"Haiti's Influence On U.S. Over The Years, And Now"

LIANE HANSEN, host:

Americans have been moved by the devastation in Haiti, but in Florida, where essayist Diane Roberts lives, the quake has had a particular effect.

DIANE ROBERTS: It's impossible to turn away from the images and just as impossible to bear them. The concrete houses smashed back into dust, the cathedral reduced to rubble, the bodies covered pitifully with sheets and laid in the streets, the raw-eyed survivors sitting amidst the ruins of their nation.

For Florida, this is not some distant disaster. More than 350,000 people of Haitian descent live here. Haitian music, Haitian art and Haitian food are all ingredients in our culture. You hear Creole in Fort Lauderdale and South Beach - even up here in Tallahassee.

I have students from Port-au-Prince, Petionville and Gonaives. They've spent the last few days trying to get through to their families, staring all the while at screens full of death.

Haiti is 600 miles from Florida - not as close as Cuba, but close enough for thousands to risk the voyage. But while Cuba, that defiant socialist outlier is a noisy obsession, Haiti occupies a quieter but still profound place in the American psyche.

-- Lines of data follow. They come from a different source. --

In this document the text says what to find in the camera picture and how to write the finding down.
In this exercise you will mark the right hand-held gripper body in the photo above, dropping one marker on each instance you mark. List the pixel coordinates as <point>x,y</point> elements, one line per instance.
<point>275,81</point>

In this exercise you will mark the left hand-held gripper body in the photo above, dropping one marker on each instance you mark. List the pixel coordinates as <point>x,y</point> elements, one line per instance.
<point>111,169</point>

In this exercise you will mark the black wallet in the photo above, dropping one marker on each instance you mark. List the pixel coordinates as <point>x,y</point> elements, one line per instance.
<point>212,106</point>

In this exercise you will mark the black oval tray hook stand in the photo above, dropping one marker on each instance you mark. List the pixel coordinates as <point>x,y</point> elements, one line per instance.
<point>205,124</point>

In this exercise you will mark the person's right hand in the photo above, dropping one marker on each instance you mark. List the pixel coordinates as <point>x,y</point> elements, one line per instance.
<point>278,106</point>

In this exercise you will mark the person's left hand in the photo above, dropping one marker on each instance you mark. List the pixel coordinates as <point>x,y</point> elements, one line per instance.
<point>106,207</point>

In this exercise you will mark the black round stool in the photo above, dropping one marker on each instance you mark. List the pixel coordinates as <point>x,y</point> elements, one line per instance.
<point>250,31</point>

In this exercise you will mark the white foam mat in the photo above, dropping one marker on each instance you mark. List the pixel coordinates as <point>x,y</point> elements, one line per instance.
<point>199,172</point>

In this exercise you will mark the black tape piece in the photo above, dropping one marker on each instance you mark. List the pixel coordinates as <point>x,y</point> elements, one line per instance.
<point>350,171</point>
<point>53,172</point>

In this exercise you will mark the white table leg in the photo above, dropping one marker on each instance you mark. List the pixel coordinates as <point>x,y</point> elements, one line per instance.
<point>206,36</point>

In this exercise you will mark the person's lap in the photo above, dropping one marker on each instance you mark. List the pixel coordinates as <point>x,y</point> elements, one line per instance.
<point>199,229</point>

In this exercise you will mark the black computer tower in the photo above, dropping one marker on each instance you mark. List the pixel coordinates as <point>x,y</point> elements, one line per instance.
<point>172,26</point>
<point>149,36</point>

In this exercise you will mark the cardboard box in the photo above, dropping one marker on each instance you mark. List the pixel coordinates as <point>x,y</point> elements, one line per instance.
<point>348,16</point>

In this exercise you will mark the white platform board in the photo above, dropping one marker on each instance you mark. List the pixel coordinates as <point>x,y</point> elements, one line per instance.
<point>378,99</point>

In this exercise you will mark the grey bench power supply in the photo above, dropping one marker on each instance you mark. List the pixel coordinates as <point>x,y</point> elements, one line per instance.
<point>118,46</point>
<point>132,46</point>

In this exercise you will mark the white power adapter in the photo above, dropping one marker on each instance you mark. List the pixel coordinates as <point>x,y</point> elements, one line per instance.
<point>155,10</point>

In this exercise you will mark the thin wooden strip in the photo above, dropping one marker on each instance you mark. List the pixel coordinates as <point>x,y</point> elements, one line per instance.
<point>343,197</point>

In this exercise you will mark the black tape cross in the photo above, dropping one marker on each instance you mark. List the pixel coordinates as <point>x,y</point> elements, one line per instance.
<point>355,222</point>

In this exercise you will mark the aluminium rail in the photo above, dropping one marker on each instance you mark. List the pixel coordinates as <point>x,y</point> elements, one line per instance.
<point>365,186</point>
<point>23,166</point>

Once it was the richest of France's colonies, awash in sugar and coffee money. But in 1791, the slaves of Haiti took to heart the cry of liberte, egalite, fraternite, from their masters over the water and started their own revolution.

You'd think the young United States would've welcomed the establishment of a sister republic. We too had fought to liberate ourselves from a colonial power. But Haiti was more threat than inspiration - the plantation south's worst nightmare. What if our slaves overthrew the white government and burned the big house down?

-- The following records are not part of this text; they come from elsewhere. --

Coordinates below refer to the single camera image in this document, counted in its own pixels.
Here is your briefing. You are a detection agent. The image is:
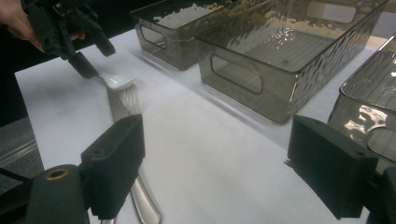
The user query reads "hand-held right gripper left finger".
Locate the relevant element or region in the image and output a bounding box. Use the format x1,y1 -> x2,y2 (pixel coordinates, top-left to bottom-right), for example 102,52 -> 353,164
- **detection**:
80,113 -> 147,220

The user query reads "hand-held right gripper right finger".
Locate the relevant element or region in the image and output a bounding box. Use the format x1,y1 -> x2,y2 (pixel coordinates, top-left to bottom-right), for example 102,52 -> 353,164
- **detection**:
285,114 -> 379,220

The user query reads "white plastic spoon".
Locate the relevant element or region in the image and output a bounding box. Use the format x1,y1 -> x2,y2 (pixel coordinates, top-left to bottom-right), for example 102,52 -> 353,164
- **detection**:
97,72 -> 135,91

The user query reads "metal fork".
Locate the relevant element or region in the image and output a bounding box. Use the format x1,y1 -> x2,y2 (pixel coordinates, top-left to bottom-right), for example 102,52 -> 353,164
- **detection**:
121,86 -> 163,224

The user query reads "smoky clear plastic bin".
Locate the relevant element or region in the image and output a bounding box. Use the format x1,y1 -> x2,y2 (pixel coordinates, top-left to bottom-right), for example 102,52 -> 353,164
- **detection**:
130,0 -> 237,71
195,0 -> 390,124
327,32 -> 396,175

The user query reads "white table cover sheet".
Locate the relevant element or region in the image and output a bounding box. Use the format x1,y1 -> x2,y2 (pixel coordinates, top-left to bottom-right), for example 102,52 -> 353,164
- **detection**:
14,28 -> 373,224

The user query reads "aluminium floor rail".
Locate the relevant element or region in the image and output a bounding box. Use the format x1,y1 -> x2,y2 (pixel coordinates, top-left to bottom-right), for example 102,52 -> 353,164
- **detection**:
0,139 -> 40,170

We didn't officially recognize Haiti's government until 1862 in the middle of our own war over slavery. During the next century and a half, we had a vexed relationship with Haiti - sometimes occupying it, sometimes supporting dictators, sometimes providing money and other aid.

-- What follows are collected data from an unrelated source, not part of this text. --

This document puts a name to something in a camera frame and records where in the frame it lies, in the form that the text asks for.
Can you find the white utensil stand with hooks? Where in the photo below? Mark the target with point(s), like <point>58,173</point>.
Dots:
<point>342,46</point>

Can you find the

Last spring, one of my Haitian students was telling me his country and the Deep South - that includes Florida - have always been intertwined. Look at Key West, he said, New Orleans and now Miami. You're like us - France and Africa in the mix.

He's right. We are linked by history far closer than 600 miles - and now by sorrow.

HANSEN: Diane Roberts teaches at Florida State University in Tallahassee.